普通であれば三十半ばのおっさんには警戒するはずの若者たちが、鹿賀にはそんな素振りをまったく見せない。
それは彼の容貌があまりにも厳つく発散しているオーラが凶暴で、どうみても素人や警察関係者には見えないせいであった。
ジミーは半グレや不逞外国人で溢れかえっている、いかにも怪しい〝バロックGUN〟という名の店に居た。
「薬が欲しいってのはアンタかい」
暗いフロアにチカチカとした照明と閃光のようなフラッシュ、そして絶え間なく流れる煩い音楽の中に立っていた鹿賀は、後ろから不意に声を掛けられた。
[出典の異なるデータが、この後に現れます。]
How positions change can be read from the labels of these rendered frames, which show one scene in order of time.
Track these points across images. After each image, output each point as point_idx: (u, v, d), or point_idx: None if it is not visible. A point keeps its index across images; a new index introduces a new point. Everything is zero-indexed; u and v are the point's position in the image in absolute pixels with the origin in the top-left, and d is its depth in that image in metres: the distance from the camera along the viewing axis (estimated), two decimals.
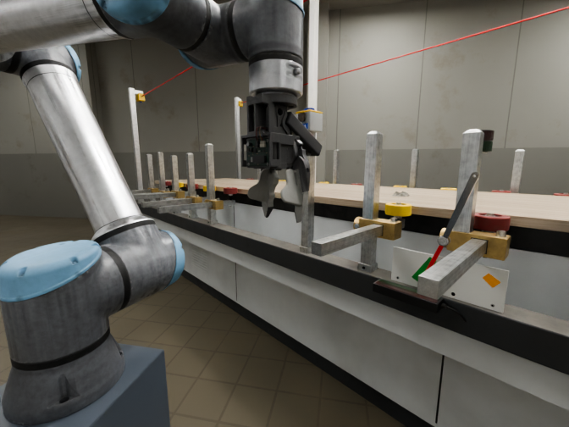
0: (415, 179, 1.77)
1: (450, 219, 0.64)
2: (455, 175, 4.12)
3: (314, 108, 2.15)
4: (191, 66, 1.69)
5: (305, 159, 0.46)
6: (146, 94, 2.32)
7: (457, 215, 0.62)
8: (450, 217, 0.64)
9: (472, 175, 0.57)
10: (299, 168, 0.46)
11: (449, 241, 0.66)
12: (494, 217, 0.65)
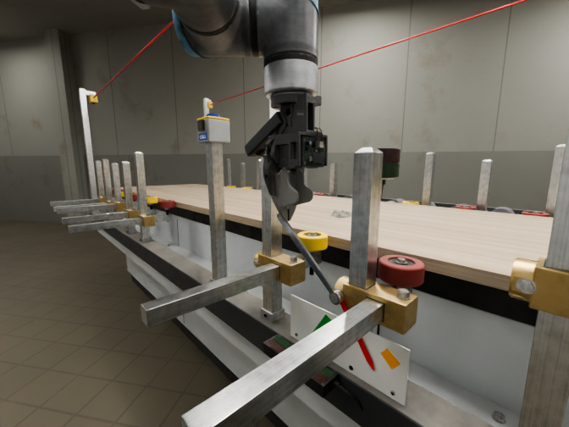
0: None
1: (313, 270, 0.51)
2: (442, 180, 3.95)
3: (275, 110, 1.98)
4: (127, 64, 1.51)
5: None
6: (96, 95, 2.14)
7: (311, 260, 0.50)
8: (311, 267, 0.51)
9: (278, 219, 0.51)
10: (301, 171, 0.51)
11: (338, 292, 0.49)
12: (401, 267, 0.47)
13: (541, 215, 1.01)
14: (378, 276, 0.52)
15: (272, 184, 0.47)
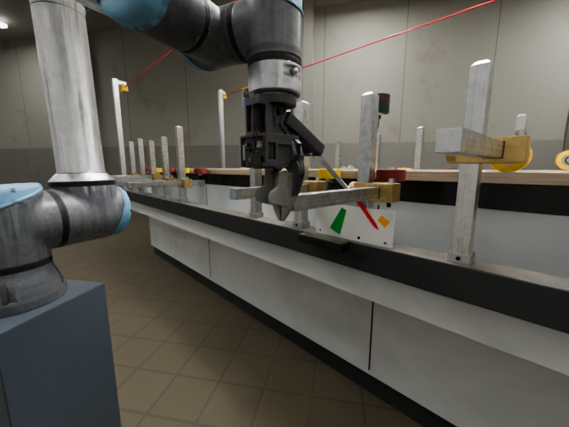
0: (378, 162, 1.87)
1: (333, 176, 0.79)
2: (437, 168, 4.23)
3: None
4: (165, 54, 1.79)
5: (301, 165, 0.46)
6: (128, 84, 2.42)
7: (331, 169, 0.78)
8: (331, 174, 0.79)
9: None
10: (293, 172, 0.47)
11: (350, 186, 0.77)
12: (390, 169, 0.75)
13: None
14: (376, 180, 0.80)
15: None
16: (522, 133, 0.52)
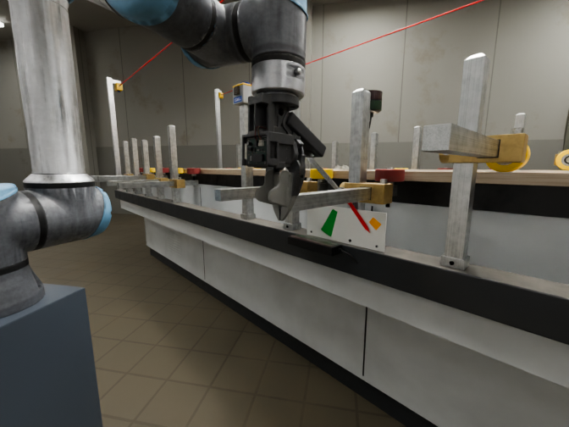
0: (374, 162, 1.84)
1: (323, 177, 0.76)
2: (436, 168, 4.20)
3: None
4: (158, 52, 1.76)
5: (302, 165, 0.46)
6: (123, 83, 2.39)
7: (321, 169, 0.75)
8: (322, 174, 0.76)
9: None
10: (294, 172, 0.47)
11: (340, 187, 0.74)
12: (389, 169, 0.75)
13: None
14: (374, 180, 0.79)
15: None
16: (519, 131, 0.49)
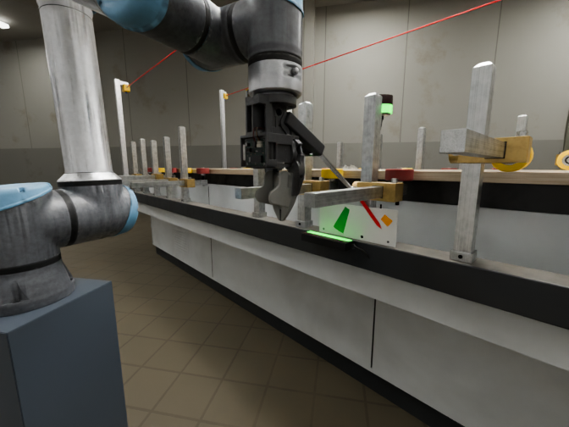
0: (378, 162, 1.88)
1: (336, 176, 0.80)
2: (438, 168, 4.24)
3: None
4: (168, 55, 1.80)
5: (301, 165, 0.46)
6: (130, 85, 2.43)
7: (334, 169, 0.80)
8: (334, 174, 0.80)
9: None
10: (294, 172, 0.47)
11: (353, 186, 0.78)
12: (399, 169, 0.79)
13: None
14: (385, 179, 0.84)
15: None
16: (524, 134, 0.53)
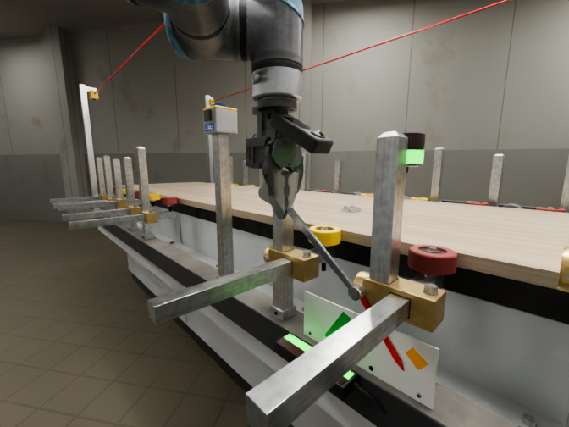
0: None
1: (329, 266, 0.48)
2: (444, 178, 3.92)
3: None
4: (129, 58, 1.48)
5: (264, 165, 0.47)
6: (97, 91, 2.11)
7: (327, 255, 0.47)
8: (327, 263, 0.48)
9: (290, 213, 0.49)
10: (267, 172, 0.48)
11: (357, 287, 0.46)
12: (434, 255, 0.47)
13: (557, 211, 0.98)
14: (408, 265, 0.51)
15: (295, 182, 0.53)
16: None
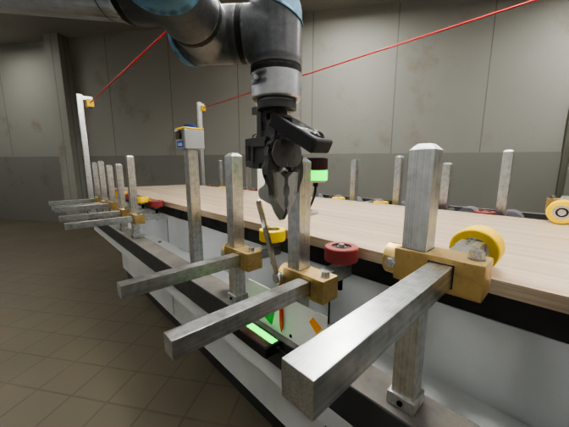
0: (354, 191, 1.71)
1: (268, 254, 0.60)
2: None
3: None
4: (119, 74, 1.63)
5: (264, 165, 0.47)
6: (92, 100, 2.26)
7: (270, 247, 0.58)
8: (267, 251, 0.59)
9: (256, 204, 0.56)
10: (266, 172, 0.48)
11: (280, 277, 0.60)
12: (338, 250, 0.62)
13: (488, 213, 1.12)
14: (324, 257, 0.66)
15: (295, 182, 0.53)
16: (479, 257, 0.35)
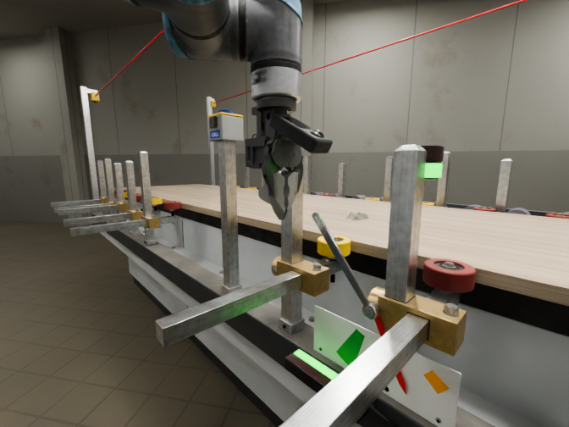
0: (389, 191, 1.55)
1: (348, 280, 0.45)
2: (447, 180, 3.90)
3: None
4: (130, 61, 1.46)
5: (264, 165, 0.47)
6: (98, 93, 2.10)
7: (347, 269, 0.44)
8: (345, 275, 0.45)
9: (314, 219, 0.45)
10: (266, 172, 0.48)
11: (374, 307, 0.44)
12: (452, 272, 0.45)
13: (568, 218, 0.96)
14: (423, 280, 0.50)
15: (295, 182, 0.53)
16: None
振り向くと二十三、四歳の長髪に、サングラスを掛けた男が居た。
ボーイは〝凄い危ないヤツ〟と言っていたがどこといってほかの若者と大差のない、普通のワルにしかみえない。
「ああ、本当に手に入るのか。ここんとこ切れちまって、どうにも頭がおかしくなりそうなんだ。薬の種類はなにがある、金ならあるぞ」
そういって鹿賀はズボンのポケットから無造作に十万以上の札を取り出し、ジミーの目の前で振ってみせる。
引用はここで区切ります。